In 1980, Maria was a freshman at the University of St. Thomas in St. Paul. Haas was in his early 20s and a student at the minor seminary.
Maria told CNA that Haas invited her to dinner in the fall of 1980, ostensibly to discuss music ministry. She had recently attended a music workshop that he had put on in St. Paul, and he had reached out to her directly by phone, she says.
She says during the evening Haas professed love for her, and that while he was driving after dinner, he refused to bring her back to her dormitory when she asked him to repeatedly, taking her instead to a second restaurant for dessert, despite her continued requests to be taken home.
Maria alleges that Haas tried to hold her back when she eventually did get out of his car, insisting on a kiss goodnight.
In later weeks, she says Haas pursued her with love notes and tried to meet with her one-on-one, even while he knew she was dating a man she eventually married. She says she rebuked his advances, “but it could have gone bad fast if I hadn’t seen the writing on the wall,” Maria told CNA.
When the Into Account allegations came to light in May, Maria says she began to reassess what had happened to her. He had taken her out under false pretenses— using his position as a music minister to get her to agree to meet him— and would not allow her to leave the situation, she said.
Maria also remembers hearing rumors that other members of the choir in which she participated in college— which Haas helped to lead— had experienced similar “dates” with Haas.

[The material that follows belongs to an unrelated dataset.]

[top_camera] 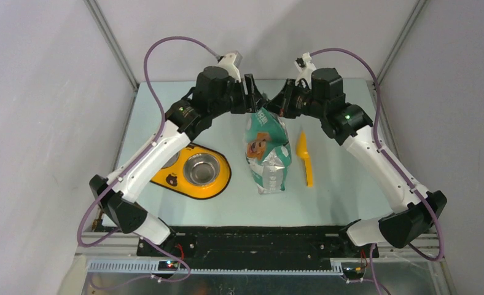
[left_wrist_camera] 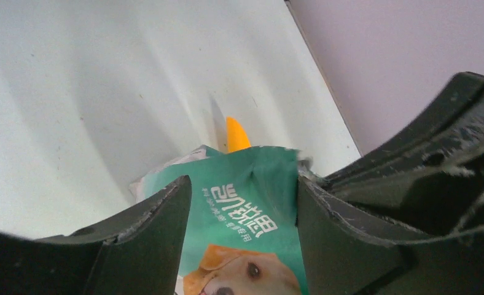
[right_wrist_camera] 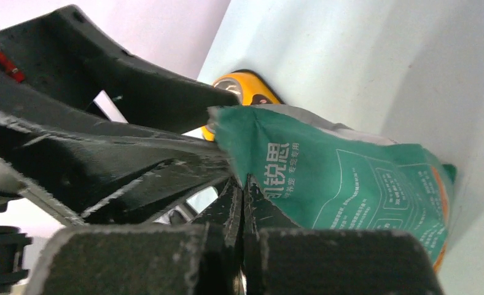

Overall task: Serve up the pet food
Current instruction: Open the pet food bag at the center of the board.

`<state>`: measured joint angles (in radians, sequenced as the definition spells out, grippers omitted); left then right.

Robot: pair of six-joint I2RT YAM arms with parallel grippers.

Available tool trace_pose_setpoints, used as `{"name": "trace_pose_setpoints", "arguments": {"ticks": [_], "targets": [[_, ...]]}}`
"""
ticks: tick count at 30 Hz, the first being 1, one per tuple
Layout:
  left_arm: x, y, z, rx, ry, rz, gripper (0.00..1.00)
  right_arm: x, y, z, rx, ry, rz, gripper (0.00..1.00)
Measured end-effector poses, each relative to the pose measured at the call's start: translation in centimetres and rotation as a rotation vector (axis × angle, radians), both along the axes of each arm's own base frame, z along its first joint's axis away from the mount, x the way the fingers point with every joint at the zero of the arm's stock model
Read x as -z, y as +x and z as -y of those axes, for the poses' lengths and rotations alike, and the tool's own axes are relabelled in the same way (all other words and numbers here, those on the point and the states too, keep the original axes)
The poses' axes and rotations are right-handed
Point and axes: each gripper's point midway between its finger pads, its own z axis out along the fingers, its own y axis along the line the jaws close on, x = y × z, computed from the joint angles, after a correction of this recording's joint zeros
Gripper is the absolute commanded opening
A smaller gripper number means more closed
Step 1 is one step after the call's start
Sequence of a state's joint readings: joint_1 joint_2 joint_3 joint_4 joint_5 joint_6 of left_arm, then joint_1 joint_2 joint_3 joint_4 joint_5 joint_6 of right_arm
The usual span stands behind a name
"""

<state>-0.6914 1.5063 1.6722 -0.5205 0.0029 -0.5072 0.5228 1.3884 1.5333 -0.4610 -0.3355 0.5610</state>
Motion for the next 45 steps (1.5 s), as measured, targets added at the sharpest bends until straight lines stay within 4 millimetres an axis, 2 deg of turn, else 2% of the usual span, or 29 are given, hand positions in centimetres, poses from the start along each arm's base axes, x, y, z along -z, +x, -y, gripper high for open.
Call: {"name": "trace_pose_setpoints", "arguments": {"ticks": [2,4,6,8,9,10,12,13,16,19,24,31,32,34,38,40,45], "targets": [[0.1,0.5,0.4,0.001,0.001,-0.003,0.69,-0.1,-0.4,-0.3,-0.007,-0.026,0.019,0.0],[0.4,0.6,0.7,0.008,0.003,-0.01,0.66,0.1,-0.4,-0.2,0.006,-0.057,0.034,0.0],[0.3,0.7,1.1,0.015,0.006,-0.011,0.58,0.0,-0.3,0.0,0.022,-0.083,0.051,0.0],[0.1,0.6,1.5,0.022,0.018,-0.01,0.4,0.0,-0.2,0.1,0.036,-0.108,0.067,0.0],[0.0,0.5,1.9,0.027,0.024,-0.009,0.35,0.0,-0.2,0.2,0.044,-0.118,0.073,0.0],[0.0,0.4,2.2,0.029,0.025,-0.009,0.21,0.1,-0.2,0.3,0.053,-0.13,0.078,0.0],[-0.2,0.0,2.9,0.041,0.023,-0.005,0.03,0.2,-0.2,0.5,0.07,-0.156,0.093,0.0],[-0.2,-0.3,3.1,0.049,0.026,-0.001,0.01,0.2,-0.2,0.7,0.082,-0.173,0.102,0.0],[0.1,-0.6,3.3,0.048,0.044,0.014,0.0,0.3,-0.2,1.3,0.114,-0.238,0.132,0.0],[1.3,-0.7,2.5,0.011,0.098,0.035,0.0,-0.1,-0.1,2.3,0.135,-0.344,0.184,0.0],[1.2,-0.9,1.1,-0.049,0.197,0.107,0.0,-0.7,0.9,2.8,0.108,-0.558,0.315,0.0],[0.7,-0.3,0.7,-0.051,0.275,0.145,0.0,-0.9,2.2,3.3,0.091,-0.715,0.424,0.0],[0.7,-0.3,0.7,-0.045,0.287,0.147,0.0,-0.9,2.2,3.2,0.089,-0.716,0.425,0.04],[0.7,-0.4,0.7,-0.033,0.298,0.149,0.0,-0.8,2.1,3.1,0.082,-0.706,0.417,0.19],[0.7,-0.6,0.4,-0.011,0.313,0.141,0.0,-0.6,1.7,3.0,0.078,-0.649,0.362,0.4],[0.8,-0.5,0.3,-0.008,0.315,0.138,0.0,-0.2,1.6,3.2,0.092,-0.626,0.318,0.45],[0.8,-0.4,0.1,-0.005,0.317,0.14,0.0,2.1,1.0,3.6,0.107,-0.605,0.172,0.46]]}}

She said she hopes her story might inspire other women from that choir to come forward with their own allegations.
“[The allegations] didn’t surprise me, frankly, but it just made me really sad that this seems to be at least a 40-year pattern of behavior, and that it got worse,” she said.
Maria said she is not a vengeful person, and that her life today is very happy. But it bothers her greatly, she said, that Haas appears to have used his position of authority to cause harm to some young, vulnerable women over the years.
“It’s no different to me than the priest scandal, except that he’s not a priest,” she commented.
Haas did not respond to CNA’s request for a response to Maria’s allegations.
Maria said she has told the Archdiocese of St. Paul and Minneapolis about the incident, and that she hopes they will use her information as part of an investigation into Haas’ misconduct.
Several other Catholic entities have sought to suspend or sever ties with Haas in recent weeks because of the allegations.
The Archdiocese of Los Angeles told CNA that Haas is not authorized to perform in the archdiocese pending the outcome of its investigation.
“The Archdiocese stands against any sexual misconduct and is resolute in our support for victim-survivors of abuse,” a statement sent to CNA said, adding that anyone with information regarding the matter can report to the Office of Victims Assistance Ministry.
“I need to repent, and seek forgiveness”
Haas has spoken in the past about his struggles with mistreatment of others.
Onstage during a 2019 session at the Los Angeles Religious Education Congress— before any public allegations of misconduct came to light— Haas spoke candidly about his struggles with anger, and his desire to seek God’s forgiveness.
“If we’re going to be peacemakers, it means that we try with all of our heart and soul to disengage of any kind of violence— physical, emotional, spiritual, psychological…We need to use every spiritual power we can access through the power of the spirit of God to not take part and to not promote such behavior. Now, I violate these principles all the time, and every time I do, I need to repent, and seek forgiveness,” Haas said during the session.
“I need to ask for forgiveness, not only of God, but also from those who I’ve harmed. Jesus asks a lot of us Christians. And there are many times I know I want to lash out, seek revenge, and I’m deeply ashamed to admit that I can be a terrible gossip. And while I’ve never taken part in any violent act, when I search my heart, there are times when I know I want to punish others.”
Haas said he was working to “recommit” himself to “soften the hateful, angry, and violent thoughts that sometimes fill my mind.”
*Sidney and Maria both asked for anonymity to avoid potential retaliation from Haas, professionally, and from the public.